» PROMPT:
Write out each entry once more so that it matches the original exactly.
START STUDY MATERIAL
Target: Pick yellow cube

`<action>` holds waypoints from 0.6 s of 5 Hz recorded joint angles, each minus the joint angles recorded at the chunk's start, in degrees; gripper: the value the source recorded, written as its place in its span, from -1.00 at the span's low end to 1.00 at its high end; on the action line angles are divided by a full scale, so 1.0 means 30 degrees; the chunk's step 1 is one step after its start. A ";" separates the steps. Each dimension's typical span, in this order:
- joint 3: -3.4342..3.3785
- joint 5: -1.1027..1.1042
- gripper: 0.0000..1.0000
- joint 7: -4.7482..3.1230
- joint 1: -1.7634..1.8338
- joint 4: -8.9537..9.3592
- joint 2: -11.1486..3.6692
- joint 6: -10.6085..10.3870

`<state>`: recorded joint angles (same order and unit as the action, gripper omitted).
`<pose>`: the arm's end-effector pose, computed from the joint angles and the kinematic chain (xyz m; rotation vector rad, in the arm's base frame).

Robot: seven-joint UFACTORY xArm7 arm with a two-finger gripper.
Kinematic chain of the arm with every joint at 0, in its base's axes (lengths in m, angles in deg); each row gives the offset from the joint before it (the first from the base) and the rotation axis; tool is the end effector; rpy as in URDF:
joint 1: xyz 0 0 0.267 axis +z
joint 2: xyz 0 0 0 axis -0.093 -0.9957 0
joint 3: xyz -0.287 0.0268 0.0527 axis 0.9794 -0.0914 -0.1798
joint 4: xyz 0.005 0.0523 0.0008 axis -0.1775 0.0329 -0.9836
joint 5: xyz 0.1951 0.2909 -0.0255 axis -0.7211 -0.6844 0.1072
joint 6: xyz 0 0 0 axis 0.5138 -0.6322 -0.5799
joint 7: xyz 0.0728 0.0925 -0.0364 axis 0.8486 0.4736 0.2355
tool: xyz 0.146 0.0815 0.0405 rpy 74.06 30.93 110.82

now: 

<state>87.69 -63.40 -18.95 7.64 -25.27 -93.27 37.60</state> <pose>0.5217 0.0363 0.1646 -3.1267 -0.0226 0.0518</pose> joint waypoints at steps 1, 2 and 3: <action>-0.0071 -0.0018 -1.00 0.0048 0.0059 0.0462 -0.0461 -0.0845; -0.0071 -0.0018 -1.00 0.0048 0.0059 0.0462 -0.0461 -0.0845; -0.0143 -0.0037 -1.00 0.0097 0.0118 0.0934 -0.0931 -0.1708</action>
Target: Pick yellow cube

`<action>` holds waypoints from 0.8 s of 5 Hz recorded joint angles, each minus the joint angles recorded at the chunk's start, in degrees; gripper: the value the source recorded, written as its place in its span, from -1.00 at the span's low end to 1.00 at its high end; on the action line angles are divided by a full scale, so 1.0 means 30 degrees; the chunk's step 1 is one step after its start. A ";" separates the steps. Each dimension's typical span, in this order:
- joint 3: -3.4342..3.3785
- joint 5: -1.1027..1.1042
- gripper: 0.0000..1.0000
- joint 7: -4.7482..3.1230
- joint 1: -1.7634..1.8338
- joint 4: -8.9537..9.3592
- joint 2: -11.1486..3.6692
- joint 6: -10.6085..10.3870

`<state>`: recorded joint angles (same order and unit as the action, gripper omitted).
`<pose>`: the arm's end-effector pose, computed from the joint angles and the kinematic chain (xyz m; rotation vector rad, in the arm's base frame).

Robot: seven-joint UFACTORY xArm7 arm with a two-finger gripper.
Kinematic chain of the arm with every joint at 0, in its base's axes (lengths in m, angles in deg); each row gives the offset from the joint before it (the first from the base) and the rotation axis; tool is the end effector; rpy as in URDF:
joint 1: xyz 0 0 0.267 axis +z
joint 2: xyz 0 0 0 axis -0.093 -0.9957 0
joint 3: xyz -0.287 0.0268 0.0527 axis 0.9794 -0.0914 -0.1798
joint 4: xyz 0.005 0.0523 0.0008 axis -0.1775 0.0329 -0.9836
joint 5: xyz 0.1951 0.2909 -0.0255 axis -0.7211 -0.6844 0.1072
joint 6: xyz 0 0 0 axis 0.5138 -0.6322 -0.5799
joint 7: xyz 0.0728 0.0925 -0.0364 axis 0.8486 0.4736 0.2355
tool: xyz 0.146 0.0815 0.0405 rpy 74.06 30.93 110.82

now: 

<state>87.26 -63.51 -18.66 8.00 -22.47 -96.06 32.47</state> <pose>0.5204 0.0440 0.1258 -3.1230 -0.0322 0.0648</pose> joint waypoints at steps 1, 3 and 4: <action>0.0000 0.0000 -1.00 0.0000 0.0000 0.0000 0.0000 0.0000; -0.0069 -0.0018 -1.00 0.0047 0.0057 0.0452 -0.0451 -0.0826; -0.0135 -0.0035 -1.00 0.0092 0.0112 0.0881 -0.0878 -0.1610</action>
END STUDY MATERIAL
» SOLUTION TO THIS EXERCISE:
Target: Pick yellow cube

`<action>` holds waypoints from 0.6 s of 5 Hz recorded joint angles, each minus the joint angles recorded at the chunk's start, in degrees; gripper: the value the source recorded, written as its place in its span, from -1.00 at the span's low end to 1.00 at its high end; on the action line angles are divided by a full scale, so 1.0 means 30 degrees; the chunk's step 1 is one step after its start. A ";" separates the steps. Each dimension's typical span, in this order:
- joint 3: -3.4342..3.3785
- joint 5: -1.1027..1.1042
- gripper: 0.0000..1.0000
- joint 7: -4.7482..3.1230
- joint 1: -1.7634..1.8338
- joint 4: -8.9537..9.3592
- joint 2: -11.1486..3.6692
- joint 6: -10.6085..10.3870

`<state>`: recorded joint angles (same order and unit as the action, gripper omitted).
`<pose>`: the arm's end-effector pose, computed from the joint angles and the kinematic chain (xyz m; rotation vector rad, in the arm's base frame).

Robot: seven-joint UFACTORY xArm7 arm with a two-finger gripper.
Kinematic chain of the arm with every joint at 0, in its base's axes (lengths in m, angles in deg); each row gives the offset from the joint before it (the first from the base) and the rotation axis; tool is the end effector; rpy as in URDF:
joint 1: xyz 0 0 0.267 axis +z
joint 2: xyz 0 0 0 axis -0.093 -0.9957 0
joint 3: xyz -0.287 0.0268 0.0527 axis 0.9794 -0.0914 -0.1798
joint 4: xyz 0.005 0.0523 0.0008 axis -0.1775 0.0329 -0.9836
joint 5: xyz 0.1951 0.2909 -0.0255 axis -0.7211 -0.6844 0.1072
joint 6: xyz 0 0 0 axis 0.5138 -0.6322 -0.5799
joint 7: xyz 0.0728 0.0925 -0.0364 axis 0.8486 0.4736 0.2355
tool: xyz 0.146 0.0815 0.0405 rpy 74.06 30.93 110.82

now: 

<state>87.69 -63.40 -18.95 7.64 -25.27 -93.27 37.60</state> <pose>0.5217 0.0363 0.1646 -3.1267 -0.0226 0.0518</pose> joint waypoints at steps 1, 2 and 3: <action>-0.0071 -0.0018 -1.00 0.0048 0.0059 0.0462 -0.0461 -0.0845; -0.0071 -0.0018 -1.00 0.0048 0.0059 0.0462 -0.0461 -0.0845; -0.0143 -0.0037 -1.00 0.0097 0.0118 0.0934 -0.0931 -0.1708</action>
Target: Pick yellow cube

`<action>` holds waypoints from 0.8 s of 5 Hz recorded joint angles, each minus the joint angles recorded at the chunk's start, in degrees; gripper: the value the source recorded, written as its place in its span, from -1.00 at the span's low end to 1.00 at its high end; on the action line angles are divided by a full scale, so 1.0 means 30 degrees; the chunk's step 1 is one step after its start. A ";" separates the steps. Each dimension's typical span, in this order:
- joint 3: -3.4342..3.3785
- joint 5: -1.1027..1.1042
- gripper: 0.0000..1.0000
- joint 7: -4.7482..3.1230
- joint 1: -1.7634..1.8338
- joint 4: -8.9537..9.3592
- joint 2: -11.1486..3.6692
- joint 6: -10.6085..10.3870

`<state>`: recorded joint angles (same order and unit as the action, gripper omitted).
`<pose>`: the arm's end-effector pose, computed from the joint angles and the kinematic chain (xyz m; rotation vector rad, in the arm's base frame).

Robot: seven-joint UFACTORY xArm7 arm with a two-finger gripper.
Kinematic chain of the arm with every joint at 0, in its base's axes (lengths in m, angles in deg); each row gives the offset from the joint before it (the first from the base) and the rotation axis; tool is the end effector; rpy as in URDF:
joint 1: xyz 0 0 0.267 axis +z
joint 2: xyz 0 0 0 axis -0.093 -0.9957 0
joint 3: xyz -0.287 0.0268 0.0527 axis 0.9794 -0.0914 -0.1798
joint 4: xyz 0.005 0.0523 0.0008 axis -0.1775 0.0329 -0.9836
joint 5: xyz 0.1951 0.2909 -0.0255 axis -0.7211 -0.6844 0.1072
joint 6: xyz 0 0 0 axis 0.5138 -0.6322 -0.5799
joint 7: xyz 0.0728 0.0925 -0.0364 axis 0.8486 0.4736 0.2355
tool: xyz 0.146 0.0815 0.0405 rpy 74.06 30.93 110.82

now: 

<state>87.26 -63.51 -18.66 8.00 -22.47 -96.06 32.47</state> <pose>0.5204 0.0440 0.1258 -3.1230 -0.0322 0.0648</pose> joint waypoints at steps 1, 3 and 4: <action>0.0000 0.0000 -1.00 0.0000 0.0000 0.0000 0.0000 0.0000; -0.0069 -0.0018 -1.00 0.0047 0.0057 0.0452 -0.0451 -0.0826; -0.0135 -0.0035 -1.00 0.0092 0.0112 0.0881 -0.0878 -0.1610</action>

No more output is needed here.